__WHAT THE TASK REQUIRES__
Reproduce all of the data exactly.
BEGIN RECORDS SUPPLIED
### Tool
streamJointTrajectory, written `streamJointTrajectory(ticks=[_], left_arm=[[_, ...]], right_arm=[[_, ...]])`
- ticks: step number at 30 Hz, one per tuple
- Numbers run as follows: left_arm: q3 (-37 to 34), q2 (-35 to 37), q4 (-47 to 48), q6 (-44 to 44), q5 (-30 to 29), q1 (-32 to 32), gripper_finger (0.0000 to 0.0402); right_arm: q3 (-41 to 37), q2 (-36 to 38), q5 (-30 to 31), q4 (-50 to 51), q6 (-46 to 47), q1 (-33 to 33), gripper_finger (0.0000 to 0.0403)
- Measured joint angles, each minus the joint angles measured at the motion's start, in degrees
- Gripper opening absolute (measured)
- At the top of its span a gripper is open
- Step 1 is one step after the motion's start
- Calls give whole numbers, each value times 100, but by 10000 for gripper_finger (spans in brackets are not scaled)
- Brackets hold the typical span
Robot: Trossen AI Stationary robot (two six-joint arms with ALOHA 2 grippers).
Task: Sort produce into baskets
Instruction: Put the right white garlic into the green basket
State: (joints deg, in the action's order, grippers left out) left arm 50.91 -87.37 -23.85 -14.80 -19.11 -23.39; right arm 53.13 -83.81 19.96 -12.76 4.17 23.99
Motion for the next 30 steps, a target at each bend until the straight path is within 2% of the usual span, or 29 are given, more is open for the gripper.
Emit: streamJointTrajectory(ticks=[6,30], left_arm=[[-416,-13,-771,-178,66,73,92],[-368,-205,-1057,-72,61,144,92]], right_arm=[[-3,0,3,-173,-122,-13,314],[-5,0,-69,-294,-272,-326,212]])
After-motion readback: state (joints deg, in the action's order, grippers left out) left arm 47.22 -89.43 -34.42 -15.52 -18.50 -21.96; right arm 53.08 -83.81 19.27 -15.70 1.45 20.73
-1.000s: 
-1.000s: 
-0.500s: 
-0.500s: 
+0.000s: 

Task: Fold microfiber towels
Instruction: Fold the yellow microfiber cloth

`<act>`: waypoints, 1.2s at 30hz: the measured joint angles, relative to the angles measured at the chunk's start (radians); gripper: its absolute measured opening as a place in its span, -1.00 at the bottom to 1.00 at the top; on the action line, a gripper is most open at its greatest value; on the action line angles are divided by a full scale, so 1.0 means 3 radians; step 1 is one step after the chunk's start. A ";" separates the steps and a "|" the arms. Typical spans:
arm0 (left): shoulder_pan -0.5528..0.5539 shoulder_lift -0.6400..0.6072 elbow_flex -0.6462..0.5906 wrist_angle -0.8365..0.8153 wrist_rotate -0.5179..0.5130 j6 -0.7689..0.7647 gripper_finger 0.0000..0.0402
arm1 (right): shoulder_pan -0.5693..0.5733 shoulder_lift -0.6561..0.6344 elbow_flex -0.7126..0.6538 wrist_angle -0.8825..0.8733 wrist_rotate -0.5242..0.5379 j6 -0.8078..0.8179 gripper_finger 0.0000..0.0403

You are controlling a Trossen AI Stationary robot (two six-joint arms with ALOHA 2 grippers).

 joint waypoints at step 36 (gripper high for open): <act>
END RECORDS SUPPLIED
__WRITTEN RESPONSE__
### Tool
streamJointTrajectory, written `streamJointTrajectory(ticks=[_], left_arm=[[_, ...]], right_arm=[[_, ...]])`
- ticks: step number at 30 Hz, one per tuple
- Numbers run as follows: left_arm: q3 (-37 to 34), q2 (-35 to 37), q4 (-47 to 48), q6 (-44 to 44), q5 (-30 to 29), q1 (-32 to 32), gripper_finger (0.0000 to 0.0402); right_arm: q3 (-41 to 37), q2 (-36 to 38), q5 (-30 to 31), q4 (-50 to 51), q6 (-46 to 47), q1 (-33 to 33), gripper_finger (0.0000 to 0.0403)
- Measured joint angles, each minus the joint angles measured at the motion's start, in degrees
- Gripper opening absolute (measured)
- At the top of its span a gripper is open
- Step 1 is one step after the motion's start
- Calls give whole numbers, each value times 100, but by 10000 for gripper_finger (spans in brackets are not scaled)
- Brackets hold the typical span
Robot: Trossen AI Stationary robot (two six-joint arms with ALOHA 2 grippers).
Task: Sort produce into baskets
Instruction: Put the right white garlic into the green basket
State: (joints deg, in the action's order, grippers left out) left arm 50.91 -87.37 -23.85 -14.80 -19.11 -23.39; right arm 53.13 -83.81 19.96 -12.76 4.17 23.99
Motion for the next 30 steps, a target at each bend until the straight path is within 2% of the usual span, or 29 are given, more is open for the gripper.
Emit: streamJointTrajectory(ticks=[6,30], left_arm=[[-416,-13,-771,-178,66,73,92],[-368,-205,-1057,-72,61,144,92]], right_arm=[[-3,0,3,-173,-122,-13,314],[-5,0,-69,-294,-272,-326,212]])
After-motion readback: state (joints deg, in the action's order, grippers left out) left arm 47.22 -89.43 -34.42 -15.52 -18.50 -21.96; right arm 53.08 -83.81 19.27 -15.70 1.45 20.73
-1.000s: 
-1.000s: 
-0.500s: 
-0.500s: 
+0.000s: 

Task: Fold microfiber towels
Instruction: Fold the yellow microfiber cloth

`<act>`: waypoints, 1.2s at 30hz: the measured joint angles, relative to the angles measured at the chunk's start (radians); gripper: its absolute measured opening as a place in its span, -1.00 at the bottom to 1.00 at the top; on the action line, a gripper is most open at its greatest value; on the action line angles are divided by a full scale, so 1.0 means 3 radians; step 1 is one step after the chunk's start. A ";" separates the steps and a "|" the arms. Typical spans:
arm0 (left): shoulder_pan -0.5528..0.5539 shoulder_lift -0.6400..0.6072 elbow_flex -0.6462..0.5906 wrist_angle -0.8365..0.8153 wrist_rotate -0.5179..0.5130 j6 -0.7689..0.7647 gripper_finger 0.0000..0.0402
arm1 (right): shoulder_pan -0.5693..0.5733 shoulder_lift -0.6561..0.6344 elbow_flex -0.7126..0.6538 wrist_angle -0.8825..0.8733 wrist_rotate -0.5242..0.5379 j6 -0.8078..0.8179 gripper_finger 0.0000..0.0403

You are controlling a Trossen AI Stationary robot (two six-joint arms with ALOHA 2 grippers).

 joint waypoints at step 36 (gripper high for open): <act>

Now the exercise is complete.